::: Entries provided

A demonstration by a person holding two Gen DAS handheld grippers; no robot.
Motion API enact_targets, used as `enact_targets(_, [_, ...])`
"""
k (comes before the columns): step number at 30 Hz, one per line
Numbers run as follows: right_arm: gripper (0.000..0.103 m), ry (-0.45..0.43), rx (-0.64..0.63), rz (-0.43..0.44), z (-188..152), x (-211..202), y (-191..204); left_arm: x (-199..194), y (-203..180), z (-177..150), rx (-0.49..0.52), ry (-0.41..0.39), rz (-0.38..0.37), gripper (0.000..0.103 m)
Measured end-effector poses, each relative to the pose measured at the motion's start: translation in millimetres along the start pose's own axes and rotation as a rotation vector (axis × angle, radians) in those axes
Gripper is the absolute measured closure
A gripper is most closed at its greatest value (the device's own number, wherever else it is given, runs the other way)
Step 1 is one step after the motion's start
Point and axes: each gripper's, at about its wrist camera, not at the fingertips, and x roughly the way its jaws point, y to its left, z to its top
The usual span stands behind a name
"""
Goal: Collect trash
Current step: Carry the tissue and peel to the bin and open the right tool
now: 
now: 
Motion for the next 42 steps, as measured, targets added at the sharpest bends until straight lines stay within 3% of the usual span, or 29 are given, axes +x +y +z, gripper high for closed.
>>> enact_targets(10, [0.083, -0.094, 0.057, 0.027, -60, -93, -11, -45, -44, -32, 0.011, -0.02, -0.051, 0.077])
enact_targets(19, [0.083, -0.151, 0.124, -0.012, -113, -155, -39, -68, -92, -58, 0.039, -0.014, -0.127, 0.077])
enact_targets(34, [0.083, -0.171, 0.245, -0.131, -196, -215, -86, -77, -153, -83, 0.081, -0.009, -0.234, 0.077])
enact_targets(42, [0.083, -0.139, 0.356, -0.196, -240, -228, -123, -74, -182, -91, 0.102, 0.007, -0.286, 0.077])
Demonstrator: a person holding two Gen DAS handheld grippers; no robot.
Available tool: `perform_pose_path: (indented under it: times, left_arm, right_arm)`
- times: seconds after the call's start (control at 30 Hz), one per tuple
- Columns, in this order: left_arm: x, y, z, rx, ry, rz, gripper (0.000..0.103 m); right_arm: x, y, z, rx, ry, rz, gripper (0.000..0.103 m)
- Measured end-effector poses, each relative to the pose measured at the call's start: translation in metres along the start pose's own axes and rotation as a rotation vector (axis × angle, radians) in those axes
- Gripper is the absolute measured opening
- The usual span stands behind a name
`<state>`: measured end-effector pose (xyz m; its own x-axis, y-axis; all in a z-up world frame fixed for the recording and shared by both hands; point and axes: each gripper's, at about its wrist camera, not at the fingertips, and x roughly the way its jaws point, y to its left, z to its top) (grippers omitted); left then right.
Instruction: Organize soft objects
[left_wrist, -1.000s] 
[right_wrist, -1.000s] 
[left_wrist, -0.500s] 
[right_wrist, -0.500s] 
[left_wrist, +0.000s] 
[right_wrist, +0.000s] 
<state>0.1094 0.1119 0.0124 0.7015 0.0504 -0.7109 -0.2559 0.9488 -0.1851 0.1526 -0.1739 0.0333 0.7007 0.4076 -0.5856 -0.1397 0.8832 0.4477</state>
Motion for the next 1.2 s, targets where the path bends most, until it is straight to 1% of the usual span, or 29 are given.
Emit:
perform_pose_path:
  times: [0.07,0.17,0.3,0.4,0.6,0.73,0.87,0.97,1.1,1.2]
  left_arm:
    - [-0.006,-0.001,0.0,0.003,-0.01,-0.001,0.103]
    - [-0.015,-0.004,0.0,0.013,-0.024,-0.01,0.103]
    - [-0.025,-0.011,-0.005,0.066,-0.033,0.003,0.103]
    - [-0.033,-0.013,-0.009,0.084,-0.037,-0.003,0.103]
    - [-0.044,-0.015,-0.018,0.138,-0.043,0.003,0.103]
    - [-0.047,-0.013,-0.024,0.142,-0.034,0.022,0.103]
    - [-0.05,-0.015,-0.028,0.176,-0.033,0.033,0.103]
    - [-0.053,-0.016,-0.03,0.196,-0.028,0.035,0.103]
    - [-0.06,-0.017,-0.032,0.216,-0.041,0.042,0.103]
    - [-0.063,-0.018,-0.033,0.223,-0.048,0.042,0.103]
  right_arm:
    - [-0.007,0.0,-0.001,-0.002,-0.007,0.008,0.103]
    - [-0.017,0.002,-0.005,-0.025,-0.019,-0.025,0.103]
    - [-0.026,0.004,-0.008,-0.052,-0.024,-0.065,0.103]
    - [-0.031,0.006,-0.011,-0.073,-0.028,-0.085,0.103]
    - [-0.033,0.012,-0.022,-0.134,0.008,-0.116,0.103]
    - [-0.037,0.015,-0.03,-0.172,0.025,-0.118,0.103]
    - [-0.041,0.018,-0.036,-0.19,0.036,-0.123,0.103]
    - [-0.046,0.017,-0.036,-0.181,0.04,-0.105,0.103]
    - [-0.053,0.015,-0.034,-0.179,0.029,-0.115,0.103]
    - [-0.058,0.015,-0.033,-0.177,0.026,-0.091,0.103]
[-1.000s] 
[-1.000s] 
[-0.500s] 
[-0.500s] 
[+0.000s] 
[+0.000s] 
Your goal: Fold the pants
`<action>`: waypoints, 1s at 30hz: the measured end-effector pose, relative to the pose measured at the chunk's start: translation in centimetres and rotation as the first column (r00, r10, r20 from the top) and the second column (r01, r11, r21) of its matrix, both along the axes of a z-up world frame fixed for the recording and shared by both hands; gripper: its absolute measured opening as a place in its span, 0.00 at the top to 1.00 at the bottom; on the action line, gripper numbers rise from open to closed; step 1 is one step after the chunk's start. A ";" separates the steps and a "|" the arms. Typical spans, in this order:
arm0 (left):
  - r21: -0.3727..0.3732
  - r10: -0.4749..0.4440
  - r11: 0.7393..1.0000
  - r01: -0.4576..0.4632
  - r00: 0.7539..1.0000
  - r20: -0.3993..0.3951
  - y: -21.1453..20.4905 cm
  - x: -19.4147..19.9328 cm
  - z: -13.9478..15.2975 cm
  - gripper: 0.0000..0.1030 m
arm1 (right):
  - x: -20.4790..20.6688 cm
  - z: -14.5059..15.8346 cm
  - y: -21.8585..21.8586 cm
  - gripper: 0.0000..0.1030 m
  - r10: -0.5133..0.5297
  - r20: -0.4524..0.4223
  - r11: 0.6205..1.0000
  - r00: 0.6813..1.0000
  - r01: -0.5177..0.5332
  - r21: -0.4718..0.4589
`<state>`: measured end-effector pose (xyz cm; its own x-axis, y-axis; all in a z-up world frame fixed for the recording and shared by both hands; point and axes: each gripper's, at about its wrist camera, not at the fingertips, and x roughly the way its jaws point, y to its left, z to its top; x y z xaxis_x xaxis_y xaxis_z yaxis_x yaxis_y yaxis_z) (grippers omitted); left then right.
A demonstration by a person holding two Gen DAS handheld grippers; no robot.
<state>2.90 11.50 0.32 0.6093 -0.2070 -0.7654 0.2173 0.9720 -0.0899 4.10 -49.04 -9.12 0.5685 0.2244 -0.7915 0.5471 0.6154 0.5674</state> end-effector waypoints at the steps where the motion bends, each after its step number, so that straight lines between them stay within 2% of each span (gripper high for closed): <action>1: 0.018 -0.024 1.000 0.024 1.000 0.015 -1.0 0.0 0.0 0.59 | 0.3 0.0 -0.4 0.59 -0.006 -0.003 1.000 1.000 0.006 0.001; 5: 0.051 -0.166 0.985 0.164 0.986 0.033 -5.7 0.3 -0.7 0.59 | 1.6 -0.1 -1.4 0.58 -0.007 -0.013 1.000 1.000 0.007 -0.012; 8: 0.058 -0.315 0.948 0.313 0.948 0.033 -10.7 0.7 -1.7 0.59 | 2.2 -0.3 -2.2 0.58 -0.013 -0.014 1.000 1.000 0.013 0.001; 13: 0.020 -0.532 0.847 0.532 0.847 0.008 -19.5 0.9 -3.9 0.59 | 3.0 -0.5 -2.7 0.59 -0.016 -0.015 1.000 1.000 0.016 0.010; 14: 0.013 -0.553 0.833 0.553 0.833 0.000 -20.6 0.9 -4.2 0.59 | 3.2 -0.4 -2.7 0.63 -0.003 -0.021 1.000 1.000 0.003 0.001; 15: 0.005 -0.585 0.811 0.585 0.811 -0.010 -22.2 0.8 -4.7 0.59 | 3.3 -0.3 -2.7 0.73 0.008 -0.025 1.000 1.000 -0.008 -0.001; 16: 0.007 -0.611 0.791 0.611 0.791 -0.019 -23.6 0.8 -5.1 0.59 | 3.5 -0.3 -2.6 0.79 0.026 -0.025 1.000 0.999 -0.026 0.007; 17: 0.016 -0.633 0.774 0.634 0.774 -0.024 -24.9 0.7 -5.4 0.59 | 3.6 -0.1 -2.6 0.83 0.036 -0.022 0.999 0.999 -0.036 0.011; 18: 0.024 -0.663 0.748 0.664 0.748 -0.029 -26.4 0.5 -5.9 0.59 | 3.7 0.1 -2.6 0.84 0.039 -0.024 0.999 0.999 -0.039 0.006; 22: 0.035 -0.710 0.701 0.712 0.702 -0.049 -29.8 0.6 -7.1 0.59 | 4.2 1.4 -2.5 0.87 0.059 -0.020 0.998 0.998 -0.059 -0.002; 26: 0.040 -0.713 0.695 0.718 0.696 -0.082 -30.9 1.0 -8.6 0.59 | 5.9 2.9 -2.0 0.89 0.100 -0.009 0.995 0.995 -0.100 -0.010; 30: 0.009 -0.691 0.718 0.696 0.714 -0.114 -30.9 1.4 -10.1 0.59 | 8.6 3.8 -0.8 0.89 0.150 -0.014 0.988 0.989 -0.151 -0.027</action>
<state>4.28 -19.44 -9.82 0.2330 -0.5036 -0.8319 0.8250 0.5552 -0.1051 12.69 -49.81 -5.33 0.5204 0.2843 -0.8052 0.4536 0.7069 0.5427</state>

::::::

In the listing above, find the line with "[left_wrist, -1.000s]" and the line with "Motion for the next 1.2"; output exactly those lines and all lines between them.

** Expected output **
[left_wrist, -1.000s] 
[right_wrist, -1.000s] 
[left_wrist, -0.500s] 
[right_wrist, -0.500s] 
[left_wrist, +0.000s] 
[right_wrist, +0.000s] 
<state>0.1094 0.1119 0.0124 0.7015 0.0504 -0.7109 -0.2559 0.9488 -0.1851 0.1526 -0.1739 0.0333 0.7007 0.4076 -0.5856 -0.1397 0.8832 0.4477</state>
Motion for the next 1.2 s, targets where the path bends most, until it is straight to 1% of the usual span, or 29 are given.

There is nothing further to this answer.